◆ WHAT YOU HAVE TO DO:
Go through the data below and return each line containing the word "office".

◆ EXCERPTED DATA:
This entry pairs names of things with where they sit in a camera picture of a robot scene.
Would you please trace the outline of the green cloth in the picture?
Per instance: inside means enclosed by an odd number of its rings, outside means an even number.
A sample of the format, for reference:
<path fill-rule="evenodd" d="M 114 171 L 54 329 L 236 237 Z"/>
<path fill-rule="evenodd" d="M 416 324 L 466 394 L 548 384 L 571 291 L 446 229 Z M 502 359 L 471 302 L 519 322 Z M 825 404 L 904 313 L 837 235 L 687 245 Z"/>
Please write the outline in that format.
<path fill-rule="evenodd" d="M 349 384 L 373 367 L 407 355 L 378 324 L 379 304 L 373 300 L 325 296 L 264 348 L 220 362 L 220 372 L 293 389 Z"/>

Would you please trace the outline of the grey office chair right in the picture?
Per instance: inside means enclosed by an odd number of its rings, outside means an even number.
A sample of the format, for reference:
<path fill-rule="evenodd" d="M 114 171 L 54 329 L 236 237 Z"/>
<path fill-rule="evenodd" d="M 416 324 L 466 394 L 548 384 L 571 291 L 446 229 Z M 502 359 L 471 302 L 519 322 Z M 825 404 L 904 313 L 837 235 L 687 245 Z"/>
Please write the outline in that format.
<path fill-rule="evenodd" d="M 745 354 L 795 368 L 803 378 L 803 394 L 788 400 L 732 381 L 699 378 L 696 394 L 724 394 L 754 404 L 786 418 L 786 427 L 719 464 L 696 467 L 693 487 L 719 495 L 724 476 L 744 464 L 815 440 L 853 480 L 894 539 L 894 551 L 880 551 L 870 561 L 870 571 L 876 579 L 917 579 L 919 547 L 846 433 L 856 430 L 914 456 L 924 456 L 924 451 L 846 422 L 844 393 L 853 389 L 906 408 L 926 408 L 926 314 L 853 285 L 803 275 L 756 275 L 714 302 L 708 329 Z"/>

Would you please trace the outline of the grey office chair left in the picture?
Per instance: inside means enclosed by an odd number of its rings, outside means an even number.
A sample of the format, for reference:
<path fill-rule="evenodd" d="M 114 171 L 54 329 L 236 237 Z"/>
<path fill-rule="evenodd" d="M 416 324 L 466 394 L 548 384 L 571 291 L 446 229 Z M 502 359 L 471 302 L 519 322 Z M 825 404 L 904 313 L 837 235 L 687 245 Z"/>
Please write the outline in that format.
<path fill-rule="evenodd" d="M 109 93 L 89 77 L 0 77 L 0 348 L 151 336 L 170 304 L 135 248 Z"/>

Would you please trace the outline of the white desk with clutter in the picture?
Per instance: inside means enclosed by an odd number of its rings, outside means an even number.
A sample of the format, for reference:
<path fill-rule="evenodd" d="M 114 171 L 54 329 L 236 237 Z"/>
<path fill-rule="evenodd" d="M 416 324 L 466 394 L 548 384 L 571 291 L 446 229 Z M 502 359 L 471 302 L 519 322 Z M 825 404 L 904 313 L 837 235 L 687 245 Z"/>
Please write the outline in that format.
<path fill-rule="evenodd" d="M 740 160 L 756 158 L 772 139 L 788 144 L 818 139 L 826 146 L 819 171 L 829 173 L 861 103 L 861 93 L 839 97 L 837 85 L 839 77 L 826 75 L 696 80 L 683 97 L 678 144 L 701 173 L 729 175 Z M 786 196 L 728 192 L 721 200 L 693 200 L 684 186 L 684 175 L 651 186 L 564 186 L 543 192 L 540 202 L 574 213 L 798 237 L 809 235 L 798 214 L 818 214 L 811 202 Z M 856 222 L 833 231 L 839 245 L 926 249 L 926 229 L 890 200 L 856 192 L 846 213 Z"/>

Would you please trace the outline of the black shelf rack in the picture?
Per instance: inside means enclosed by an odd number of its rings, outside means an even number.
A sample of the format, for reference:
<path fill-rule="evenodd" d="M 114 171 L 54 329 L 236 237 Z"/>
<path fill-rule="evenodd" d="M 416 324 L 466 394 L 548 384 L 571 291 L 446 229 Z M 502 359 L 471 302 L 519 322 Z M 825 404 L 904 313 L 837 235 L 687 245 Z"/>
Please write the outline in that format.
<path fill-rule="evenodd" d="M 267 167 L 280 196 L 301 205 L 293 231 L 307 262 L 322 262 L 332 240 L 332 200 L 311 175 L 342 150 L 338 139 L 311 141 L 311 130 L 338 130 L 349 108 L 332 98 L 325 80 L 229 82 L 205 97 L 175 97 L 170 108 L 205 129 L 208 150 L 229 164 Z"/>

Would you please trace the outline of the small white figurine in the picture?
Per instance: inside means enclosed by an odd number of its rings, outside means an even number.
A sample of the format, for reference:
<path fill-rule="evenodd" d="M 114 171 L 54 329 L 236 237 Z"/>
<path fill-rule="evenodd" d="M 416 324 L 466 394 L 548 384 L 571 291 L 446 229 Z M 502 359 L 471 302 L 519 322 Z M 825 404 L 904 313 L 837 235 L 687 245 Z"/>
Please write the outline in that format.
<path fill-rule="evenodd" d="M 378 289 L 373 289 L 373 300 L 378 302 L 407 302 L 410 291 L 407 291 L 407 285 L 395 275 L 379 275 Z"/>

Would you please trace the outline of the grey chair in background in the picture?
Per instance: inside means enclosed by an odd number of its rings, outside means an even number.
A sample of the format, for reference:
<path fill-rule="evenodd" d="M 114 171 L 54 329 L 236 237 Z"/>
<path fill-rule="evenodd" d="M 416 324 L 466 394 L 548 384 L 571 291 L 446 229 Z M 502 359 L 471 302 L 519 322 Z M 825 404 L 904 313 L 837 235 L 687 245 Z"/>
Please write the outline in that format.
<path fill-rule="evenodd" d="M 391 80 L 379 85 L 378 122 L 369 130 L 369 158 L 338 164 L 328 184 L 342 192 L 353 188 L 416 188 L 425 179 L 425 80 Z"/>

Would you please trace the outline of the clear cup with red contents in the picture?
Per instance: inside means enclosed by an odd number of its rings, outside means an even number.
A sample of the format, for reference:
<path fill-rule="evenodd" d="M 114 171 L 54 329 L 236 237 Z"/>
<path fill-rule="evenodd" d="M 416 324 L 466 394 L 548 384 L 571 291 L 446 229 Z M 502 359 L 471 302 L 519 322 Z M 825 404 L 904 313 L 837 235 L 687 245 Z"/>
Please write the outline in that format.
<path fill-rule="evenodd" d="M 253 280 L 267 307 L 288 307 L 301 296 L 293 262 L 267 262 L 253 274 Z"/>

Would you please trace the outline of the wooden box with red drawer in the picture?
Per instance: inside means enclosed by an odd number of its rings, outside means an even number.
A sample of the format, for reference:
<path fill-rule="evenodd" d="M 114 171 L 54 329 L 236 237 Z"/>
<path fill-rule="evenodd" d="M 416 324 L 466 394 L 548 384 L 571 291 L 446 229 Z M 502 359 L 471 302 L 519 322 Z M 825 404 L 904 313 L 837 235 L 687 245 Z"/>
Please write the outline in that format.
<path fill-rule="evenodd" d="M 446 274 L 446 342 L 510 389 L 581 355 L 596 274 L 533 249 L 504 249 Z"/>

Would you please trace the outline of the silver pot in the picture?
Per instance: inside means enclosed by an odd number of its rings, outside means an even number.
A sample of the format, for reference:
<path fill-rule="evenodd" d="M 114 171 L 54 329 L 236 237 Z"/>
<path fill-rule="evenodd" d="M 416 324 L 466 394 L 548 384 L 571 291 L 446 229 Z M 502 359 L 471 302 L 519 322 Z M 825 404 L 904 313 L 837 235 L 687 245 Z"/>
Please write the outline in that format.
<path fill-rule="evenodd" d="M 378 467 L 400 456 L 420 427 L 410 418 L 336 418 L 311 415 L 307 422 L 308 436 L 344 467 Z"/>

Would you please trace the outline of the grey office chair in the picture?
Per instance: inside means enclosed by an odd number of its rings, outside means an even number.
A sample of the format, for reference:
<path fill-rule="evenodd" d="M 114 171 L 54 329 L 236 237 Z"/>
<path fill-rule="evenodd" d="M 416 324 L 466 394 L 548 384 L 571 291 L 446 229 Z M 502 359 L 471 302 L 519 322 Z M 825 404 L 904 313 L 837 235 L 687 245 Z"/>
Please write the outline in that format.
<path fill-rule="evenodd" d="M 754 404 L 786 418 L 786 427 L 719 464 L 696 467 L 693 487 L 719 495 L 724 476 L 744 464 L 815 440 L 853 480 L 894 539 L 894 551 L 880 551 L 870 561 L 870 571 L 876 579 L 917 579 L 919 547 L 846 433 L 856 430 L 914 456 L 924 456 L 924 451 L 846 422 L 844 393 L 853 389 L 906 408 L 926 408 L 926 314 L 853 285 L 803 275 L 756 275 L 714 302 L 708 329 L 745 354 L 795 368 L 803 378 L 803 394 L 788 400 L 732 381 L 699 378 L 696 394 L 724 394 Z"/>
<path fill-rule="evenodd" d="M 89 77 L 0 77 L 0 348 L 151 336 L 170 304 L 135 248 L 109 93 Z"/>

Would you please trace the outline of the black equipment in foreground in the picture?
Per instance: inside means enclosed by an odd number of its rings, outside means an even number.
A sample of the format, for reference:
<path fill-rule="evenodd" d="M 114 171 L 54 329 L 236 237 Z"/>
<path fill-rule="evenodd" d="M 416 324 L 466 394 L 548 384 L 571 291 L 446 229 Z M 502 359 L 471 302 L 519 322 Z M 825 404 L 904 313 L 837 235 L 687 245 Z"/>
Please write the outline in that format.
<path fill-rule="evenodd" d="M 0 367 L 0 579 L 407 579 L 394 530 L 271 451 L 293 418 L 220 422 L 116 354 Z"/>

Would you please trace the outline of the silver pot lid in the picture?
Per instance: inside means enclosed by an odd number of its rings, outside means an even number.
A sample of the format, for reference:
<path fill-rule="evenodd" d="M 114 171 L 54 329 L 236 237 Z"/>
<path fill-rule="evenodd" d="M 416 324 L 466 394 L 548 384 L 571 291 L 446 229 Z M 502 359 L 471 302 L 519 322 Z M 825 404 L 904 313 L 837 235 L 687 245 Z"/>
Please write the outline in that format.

◆ EXERCISE RESPONSE:
Would you please trace the outline of the grey office chair right in the picture?
Would you please trace the outline of the grey office chair left in the picture?
Would you please trace the outline of the grey office chair in the picture?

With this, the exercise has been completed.